Этот вечер был последним, который я провел с Иваном.
Он поставился двумя дозами в своей ванной и умер от передозировки. Возможно я мог спасти его, если бы вовремя открыл дверь и вошел, но я остался в комнате, ссылаясь на то, что он в наркотическом сне и от того не слышит меня. И когда через два часа я выбил дверь, то нашел уже не друга, а брошенное им мертвое тело.
Я закрыл ему широко раскрытые глаза, забрал свои вещи и покинул его квартиру навсегда. Найдя два рубля на таксофон вызвал скорую на адрес, который навсегда останется в моей памяти, как пристанище двух одиноких сердец, которые были судьбою, болью и одиночеством связаны друг с другом до самого обыденного, предсказуемого конца. Конца, который ждет всякого, чьи вены отравлены опьяняющим ядом.
Часть 3. Глава 19.
Тюрьма, смерть, безденежье и бродяжничество. Сколько всего я пережил, и сколько раз взгляд мертвеца терзал мой пьяный взор. Я никогда не забуду как смотрят в пустоту замершие зрачки. Я никогда не забуду каким холодным и жестким становится мертвое тело. И эта память погубит меня скорее, чем мое отравительное, порошковое зелье.

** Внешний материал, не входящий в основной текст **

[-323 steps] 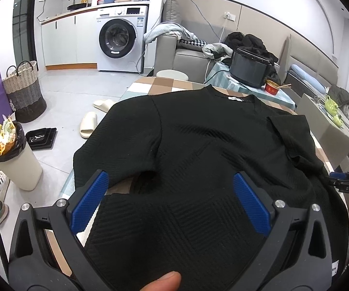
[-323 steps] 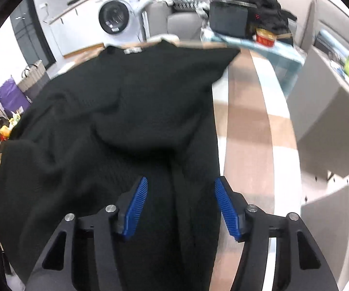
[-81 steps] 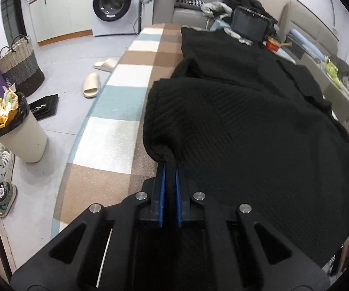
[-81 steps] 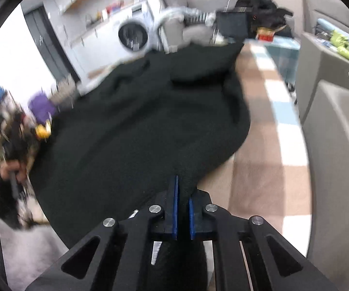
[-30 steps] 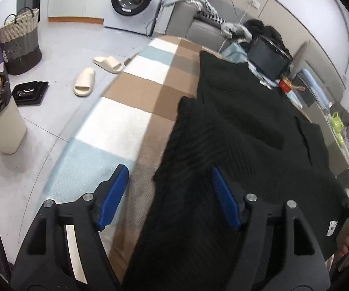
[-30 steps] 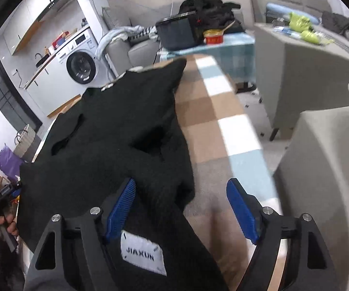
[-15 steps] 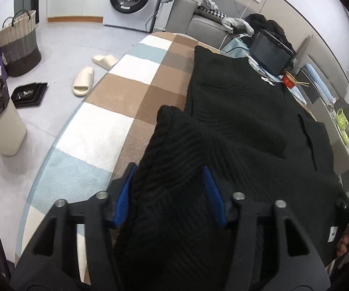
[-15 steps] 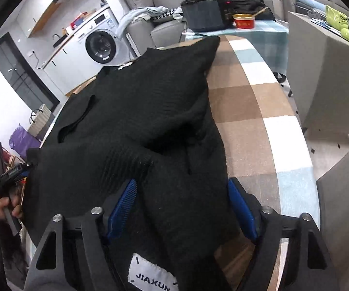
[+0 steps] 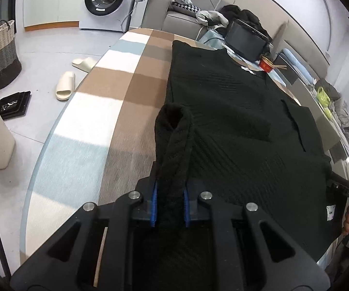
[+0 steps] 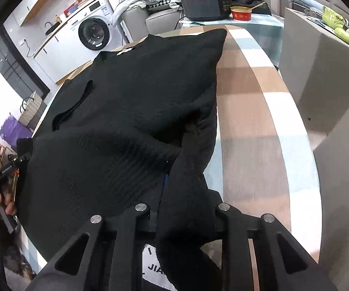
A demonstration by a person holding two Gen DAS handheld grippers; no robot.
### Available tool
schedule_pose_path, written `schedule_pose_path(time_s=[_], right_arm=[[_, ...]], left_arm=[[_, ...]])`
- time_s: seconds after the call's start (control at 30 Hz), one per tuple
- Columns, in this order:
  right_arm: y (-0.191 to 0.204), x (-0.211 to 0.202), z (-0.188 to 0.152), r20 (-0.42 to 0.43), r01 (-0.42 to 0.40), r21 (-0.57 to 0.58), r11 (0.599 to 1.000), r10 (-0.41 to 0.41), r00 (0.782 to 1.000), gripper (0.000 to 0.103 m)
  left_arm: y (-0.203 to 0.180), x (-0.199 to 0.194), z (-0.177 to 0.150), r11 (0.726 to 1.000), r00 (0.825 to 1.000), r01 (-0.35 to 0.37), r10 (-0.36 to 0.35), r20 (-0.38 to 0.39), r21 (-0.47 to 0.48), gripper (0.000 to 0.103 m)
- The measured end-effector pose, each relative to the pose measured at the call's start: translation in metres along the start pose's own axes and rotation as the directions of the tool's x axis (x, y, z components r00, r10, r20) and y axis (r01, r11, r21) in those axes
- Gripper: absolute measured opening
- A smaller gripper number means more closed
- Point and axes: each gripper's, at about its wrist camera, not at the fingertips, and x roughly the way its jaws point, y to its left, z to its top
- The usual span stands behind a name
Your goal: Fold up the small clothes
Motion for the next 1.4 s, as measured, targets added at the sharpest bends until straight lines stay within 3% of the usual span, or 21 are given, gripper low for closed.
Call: schedule_pose_path(time_s=[0.03, 0.1, 0.13, 0.17, 0.27, 0.33, 0.5, 0.7, 0.73, 0.77, 0.8, 0.83, 1.07, 1.2, 1.37, 1.4], right_arm=[[0.001, -0.002, -0.002, 0.002, 0.008, -0.008, 1.0, -0.008, 1.0, 0.026], [-0.001, -0.005, -0.003, -0.003, -0.002, 0.003, 1.0, 0.002, 1.0, 0.05], [-0.008, -0.014, -0.005, 0.007, -0.041, 0.031, 0.999, 0.04, 0.999, 0.058], [-0.011, -0.019, -0.006, 0.022, -0.057, 0.038, 0.998, 0.056, 0.998, 0.058], [-0.027, -0.043, -0.017, 0.061, -0.098, 0.031, 0.995, 0.096, 0.994, 0.061], [-0.039, -0.049, -0.027, 0.039, -0.101, 0.035, 0.994, 0.099, 0.994, 0.062], [-0.054, -0.047, -0.052, -0.026, -0.17, 0.071, 0.983, 0.173, 0.985, 0.062], [-0.039, -0.045, -0.073, -0.058, -0.195, -0.017, 0.981, 0.193, 0.979, 0.061], [-0.035, -0.046, -0.075, -0.052, -0.181, -0.035, 0.983, 0.179, 0.983, 0.056], [-0.035, -0.046, -0.078, -0.055, -0.175, -0.053, 0.983, 0.172, 0.984, 0.046], [-0.035, -0.046, -0.079, -0.049, -0.17, -0.055, 0.984, 0.168, 0.985, 0.02], [-0.037, -0.046, -0.081, -0.041, -0.154, -0.048, 0.987, 0.152, 0.987, 0.012], [-0.043, -0.093, -0.094, 0.055, -0.222, -0.075, 0.972, 0.227, 0.972, 0.008], [-0.054, -0.133, -0.105, 0.163, -0.336, -0.062, 0.94, 0.342, 0.926, 0.008], [-0.082, -0.179, -0.113, 0.361, -0.49, -0.043, 0.87, 0.471, 0.805, 0.006], [-0.087, -0.185, -0.114, 0.389, -0.49, -0.048, 0.87, 0.468, 0.793, 0.006]], left_arm=[[0.001, -0.004, -0.004, 1.0, 1.0, -0.003, 0.003, -0.004, 0.003, 0.014], [0.001, -0.011, -0.012, 1.0, 1.0, -0.012, 0.012, -0.008, 0.008, 0.016], [0.002, -0.015, -0.017, 1.0, 1.0, -0.019, 0.019, -0.01, 0.003, 0.024], [0.004, -0.018, -0.021, 0.999, 0.999, -0.031, 0.031, -0.011, -0.006, 0.032], [0.007, -0.03, -0.034, 0.998, 0.999, -0.039, 0.039, -0.004, -0.045, 0.038], [0.006, -0.036, -0.041, 0.997, 0.998, -0.054, 0.053, -0.013, -0.054, 0.04], [-0.004, -0.048, -0.057, 0.995, 0.995, -0.092, 0.09, -0.044, -0.037, 0.04], [-0.01, -0.053, -0.064, 0.995, 0.994, -0.098, 0.097, -0.05, -0.015, 0.04], [-0.011, -0.052, -0.064, 0.995, 0.994, -0.101, 0.1, -0.048, -0.006, 0.038], [-0.012, -0.052, -0.065, 0.994, 0.993, -0.112, 0.112, -0.042, 0.01, 0.024], [-0.012, -0.052, -0.066, 0.992, 0.991, -0.125, 0.125, -0.043, 0.021, 0.013], [-0.011, -0.053, -0.065, 0.993, 0.991, -0.12, 0.121, -0.048, 0.022, 0.006], [-0.002, -0.102, -0.071, 1.0, 0.999, -0.031, 0.031, 0.043, -0.003, 0.004], [-0.001, -0.124, -0.067, 1.0, 0.998, 0.003, -0.002, 0.069, -0.021, 0.004], [-0.004, -0.148, -0.055, 0.999, 0.991, 0.039, -0.035, 0.129, -0.03, 0.004], [-0.005, -0.15, -0.052, 0.999, 0.99, 0.037, -0.033, 0.135, -0.026, 0.004]])
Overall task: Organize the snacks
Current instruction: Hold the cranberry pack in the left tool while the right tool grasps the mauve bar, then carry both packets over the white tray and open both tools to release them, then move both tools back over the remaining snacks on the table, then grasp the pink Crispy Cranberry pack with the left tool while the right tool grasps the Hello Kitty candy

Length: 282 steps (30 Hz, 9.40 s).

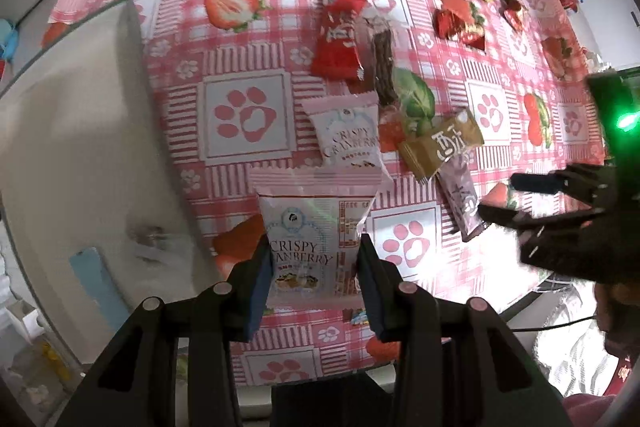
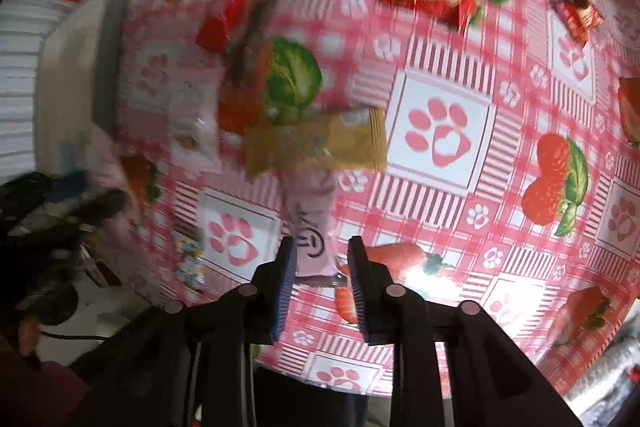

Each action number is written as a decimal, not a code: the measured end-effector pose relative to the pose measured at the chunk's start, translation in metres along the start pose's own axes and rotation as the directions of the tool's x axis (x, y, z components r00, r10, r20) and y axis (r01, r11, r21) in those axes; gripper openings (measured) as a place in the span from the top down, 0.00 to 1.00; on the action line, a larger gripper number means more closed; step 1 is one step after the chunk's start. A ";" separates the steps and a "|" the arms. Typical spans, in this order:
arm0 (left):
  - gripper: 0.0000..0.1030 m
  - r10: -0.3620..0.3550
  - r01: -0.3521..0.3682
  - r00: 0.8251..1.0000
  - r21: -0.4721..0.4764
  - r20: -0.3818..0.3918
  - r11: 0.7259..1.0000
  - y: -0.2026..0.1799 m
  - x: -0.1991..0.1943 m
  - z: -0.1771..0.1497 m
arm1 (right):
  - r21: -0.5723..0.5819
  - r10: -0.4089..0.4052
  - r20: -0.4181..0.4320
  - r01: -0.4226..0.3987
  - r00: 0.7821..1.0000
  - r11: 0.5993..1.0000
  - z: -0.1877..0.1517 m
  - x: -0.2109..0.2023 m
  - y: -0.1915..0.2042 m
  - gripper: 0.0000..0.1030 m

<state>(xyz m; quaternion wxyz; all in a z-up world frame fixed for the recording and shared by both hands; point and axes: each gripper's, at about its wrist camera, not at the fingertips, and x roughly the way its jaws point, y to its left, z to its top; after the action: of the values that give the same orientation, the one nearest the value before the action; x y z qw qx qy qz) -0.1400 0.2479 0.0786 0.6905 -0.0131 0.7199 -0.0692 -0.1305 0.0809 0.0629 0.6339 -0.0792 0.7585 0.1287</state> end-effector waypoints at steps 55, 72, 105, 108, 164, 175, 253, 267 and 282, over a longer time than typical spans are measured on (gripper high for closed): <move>0.57 0.070 -0.029 0.989 -0.285 0.133 0.958 0.150 -0.065 -0.035 | -0.342 0.126 0.080 -0.091 0.989 0.935 0.095 -0.045 0.215 0.75; 0.57 0.082 -0.053 0.994 -0.349 0.068 0.936 0.182 -0.039 -0.047 | -0.390 0.088 0.016 -0.075 0.996 0.918 0.115 -0.004 0.264 0.75; 0.22 0.188 -0.154 0.980 -0.337 0.071 0.929 0.169 -0.044 -0.046 | -0.300 0.017 0.058 0.002 0.998 0.954 0.115 0.004 0.213 0.00; 0.22 0.194 -0.160 0.978 -0.324 0.076 0.933 0.163 -0.046 -0.043 | -0.251 -0.040 0.059 0.053 0.997 0.966 0.106 0.009 0.182 0.00; 0.22 0.255 -0.259 0.961 0.023 0.104 0.966 -0.016 -0.040 0.021 | 0.201 -0.116 0.023 0.109 0.993 0.974 -0.012 0.092 -0.102 0.00; 0.22 0.297 -0.296 0.948 -0.026 0.116 0.955 -0.006 -0.049 0.025 | 0.201 -0.119 0.023 0.112 0.993 0.973 -0.011 0.090 -0.089 0.00; 0.38 0.110 -0.122 0.987 -0.104 -0.118 0.987 -0.034 0.076 0.056 | -0.488 -0.214 0.048 0.210 0.976 0.847 -0.018 0.085 0.049 0.55; 0.51 0.094 -0.092 0.995 -0.086 0.022 0.992 -0.022 0.007 0.025 | -0.145 -0.042 0.022 0.045 0.999 0.988 0.009 0.028 -0.014 0.72; 0.51 0.189 -0.155 0.970 -0.205 0.153 0.966 0.059 -0.060 0.013 | -0.209 0.022 0.104 0.000 0.994 0.978 0.071 -0.046 0.044 0.72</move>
<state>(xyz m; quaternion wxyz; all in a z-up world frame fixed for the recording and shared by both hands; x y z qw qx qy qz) -0.1198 0.3124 0.1304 0.7489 -0.0228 0.6594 0.0624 -0.0673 0.1420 0.1004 0.6607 -0.1344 0.7065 0.2152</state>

Я брел по улице и не хотел возвращаться домой. У каждого таксофона я замирал, глядел на черную телефонную трубку, грустно вздыхал и шел дальше. Я наворачивал круги по давно изученному мною городу, возвращаясь к началу своего пути и обойдя каждый угол всякий раз возвращался туда, откуда начал свое скитание. И я видел, правда издалека, как тело Ивана, накрытое простыней грузили в карету скорой.
На пятом круге, уже поздним вечером за спиной у себя я услышал как меня звали по имени. Я обернулся, и увидел участкового. Он прибавил шагу и поравнялся со мной.
– Я же отмечался уже.
– Во-первых ты отмечался вчера, а не сегодня, а во-вторых, дружище, я подметил странную закономерность. То в твоем подъезде кто-то дохнет, то ты вызываешь скорую на труп человека, с которым таскался по городу.
– Вы подозреваете меня? Оба передознулись, а я наркоман, но не барыга. Да и посудите сами, – у меня судимость и условный срок. На кой черт мне травить себе подобных? А сообщаю я о них исключительно из чувства долга. Я мог бы сбежать, но по закону то положено сообщить.
– В том и дело Родион, что я тебя прекрасно понимаю и уверен что ты не лжешь. Однако факты, черт бы их побрал. Подозрительно все это.
– Арестуете?
– Возможно допрошу, но не более. Бросил бы ты это дело. Будешь таскаться с наркошами, попадешь в беду. Они, вы то есть, дохнете быстро и неизбежно. А если ты превратишься в “кровавого короля”, которого окружает куча мертвых тел, пусть в их смерти ты и не виновен, но в тюрьму ты поедешь непременно. Да еще и по сути невинно.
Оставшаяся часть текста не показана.